◆ **Problem description**: Tell me how many lines in the entries below contain the word "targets"; reply with the number and nothing else.

◆ **Supplied records**:
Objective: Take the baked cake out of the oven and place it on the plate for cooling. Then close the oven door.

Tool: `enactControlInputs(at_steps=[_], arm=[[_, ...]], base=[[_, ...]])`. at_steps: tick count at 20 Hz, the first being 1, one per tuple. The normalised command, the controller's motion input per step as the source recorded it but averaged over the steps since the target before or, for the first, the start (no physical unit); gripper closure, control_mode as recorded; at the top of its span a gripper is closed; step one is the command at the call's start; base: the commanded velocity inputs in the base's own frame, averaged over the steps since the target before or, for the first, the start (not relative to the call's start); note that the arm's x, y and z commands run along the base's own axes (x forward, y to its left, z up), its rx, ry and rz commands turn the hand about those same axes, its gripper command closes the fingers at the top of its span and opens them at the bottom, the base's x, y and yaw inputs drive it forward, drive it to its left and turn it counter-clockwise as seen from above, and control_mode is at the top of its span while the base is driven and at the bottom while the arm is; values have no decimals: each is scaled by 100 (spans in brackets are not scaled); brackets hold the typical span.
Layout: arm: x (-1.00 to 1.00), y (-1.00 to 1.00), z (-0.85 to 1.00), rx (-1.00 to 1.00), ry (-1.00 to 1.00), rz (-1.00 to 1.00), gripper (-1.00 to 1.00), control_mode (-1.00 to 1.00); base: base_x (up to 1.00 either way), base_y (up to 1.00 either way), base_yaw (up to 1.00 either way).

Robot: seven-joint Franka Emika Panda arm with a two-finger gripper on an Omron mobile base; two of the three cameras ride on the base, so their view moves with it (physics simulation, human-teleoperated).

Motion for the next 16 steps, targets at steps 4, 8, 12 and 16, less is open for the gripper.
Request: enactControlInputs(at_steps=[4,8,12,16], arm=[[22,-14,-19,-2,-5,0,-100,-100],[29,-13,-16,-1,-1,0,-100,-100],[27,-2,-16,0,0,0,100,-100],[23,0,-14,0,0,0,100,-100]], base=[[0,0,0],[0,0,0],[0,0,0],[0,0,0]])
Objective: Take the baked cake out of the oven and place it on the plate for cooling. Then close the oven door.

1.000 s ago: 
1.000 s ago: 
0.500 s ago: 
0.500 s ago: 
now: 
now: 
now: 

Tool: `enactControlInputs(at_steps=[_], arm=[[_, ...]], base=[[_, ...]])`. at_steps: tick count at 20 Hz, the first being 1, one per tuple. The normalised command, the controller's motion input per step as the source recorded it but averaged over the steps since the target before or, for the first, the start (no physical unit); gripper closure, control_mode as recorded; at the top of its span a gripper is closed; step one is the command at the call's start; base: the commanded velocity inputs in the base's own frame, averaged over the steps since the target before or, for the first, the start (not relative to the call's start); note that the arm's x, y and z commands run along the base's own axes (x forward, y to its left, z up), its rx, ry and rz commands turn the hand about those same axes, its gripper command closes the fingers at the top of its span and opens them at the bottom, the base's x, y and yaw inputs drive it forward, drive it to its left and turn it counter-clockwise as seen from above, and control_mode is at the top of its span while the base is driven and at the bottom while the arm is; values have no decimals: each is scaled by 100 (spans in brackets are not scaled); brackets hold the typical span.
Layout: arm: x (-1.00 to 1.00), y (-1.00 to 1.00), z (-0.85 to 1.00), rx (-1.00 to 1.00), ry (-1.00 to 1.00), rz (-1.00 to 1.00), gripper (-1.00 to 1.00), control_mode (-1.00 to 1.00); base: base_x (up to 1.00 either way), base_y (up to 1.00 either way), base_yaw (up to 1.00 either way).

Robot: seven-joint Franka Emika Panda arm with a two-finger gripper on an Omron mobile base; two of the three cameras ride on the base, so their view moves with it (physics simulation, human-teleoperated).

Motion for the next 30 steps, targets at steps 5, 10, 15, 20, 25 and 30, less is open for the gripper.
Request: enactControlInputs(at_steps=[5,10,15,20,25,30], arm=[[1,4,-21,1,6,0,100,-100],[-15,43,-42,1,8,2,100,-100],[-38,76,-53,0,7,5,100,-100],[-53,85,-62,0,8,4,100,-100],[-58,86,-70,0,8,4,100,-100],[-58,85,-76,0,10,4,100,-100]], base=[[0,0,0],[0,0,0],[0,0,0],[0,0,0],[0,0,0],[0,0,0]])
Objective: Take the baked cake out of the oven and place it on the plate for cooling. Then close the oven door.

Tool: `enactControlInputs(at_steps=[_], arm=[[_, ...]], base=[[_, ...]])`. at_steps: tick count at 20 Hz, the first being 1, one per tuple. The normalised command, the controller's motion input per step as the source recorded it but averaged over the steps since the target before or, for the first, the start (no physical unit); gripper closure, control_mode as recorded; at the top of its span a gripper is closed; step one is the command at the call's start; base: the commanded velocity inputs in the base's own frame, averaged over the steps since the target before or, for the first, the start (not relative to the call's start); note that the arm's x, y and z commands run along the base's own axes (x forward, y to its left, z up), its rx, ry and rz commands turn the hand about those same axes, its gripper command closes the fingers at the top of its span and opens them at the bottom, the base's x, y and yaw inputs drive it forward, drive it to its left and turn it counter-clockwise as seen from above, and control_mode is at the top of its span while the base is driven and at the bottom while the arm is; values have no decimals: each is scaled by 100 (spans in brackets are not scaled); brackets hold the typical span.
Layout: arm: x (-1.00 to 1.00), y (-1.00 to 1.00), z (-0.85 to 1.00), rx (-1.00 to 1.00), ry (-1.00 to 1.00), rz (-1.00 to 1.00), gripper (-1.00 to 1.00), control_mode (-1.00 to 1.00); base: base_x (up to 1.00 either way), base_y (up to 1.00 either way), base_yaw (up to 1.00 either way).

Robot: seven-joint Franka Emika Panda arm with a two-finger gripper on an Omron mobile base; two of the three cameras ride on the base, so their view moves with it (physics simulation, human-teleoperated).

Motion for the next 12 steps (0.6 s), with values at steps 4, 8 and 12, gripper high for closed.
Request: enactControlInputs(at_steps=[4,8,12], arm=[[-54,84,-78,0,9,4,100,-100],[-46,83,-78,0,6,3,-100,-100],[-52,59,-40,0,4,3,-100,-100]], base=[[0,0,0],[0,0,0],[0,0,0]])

◆ **Written solution**: 2